The answer must consist of every line below that holds the word "black".

Stored entries
┌────────
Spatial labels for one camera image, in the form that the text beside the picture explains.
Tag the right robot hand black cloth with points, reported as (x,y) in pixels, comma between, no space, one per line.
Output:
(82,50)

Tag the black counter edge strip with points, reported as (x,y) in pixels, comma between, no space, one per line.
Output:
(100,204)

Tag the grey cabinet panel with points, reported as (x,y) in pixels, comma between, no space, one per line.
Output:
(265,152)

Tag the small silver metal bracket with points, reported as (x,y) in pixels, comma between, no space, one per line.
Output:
└────────
[THE ANSWER]
Tag the right robot hand black cloth with points, reported as (x,y) in pixels, comma between, no space, one per line.
Tag the black counter edge strip with points, reported as (x,y) in pixels, comma between, no space, one per line.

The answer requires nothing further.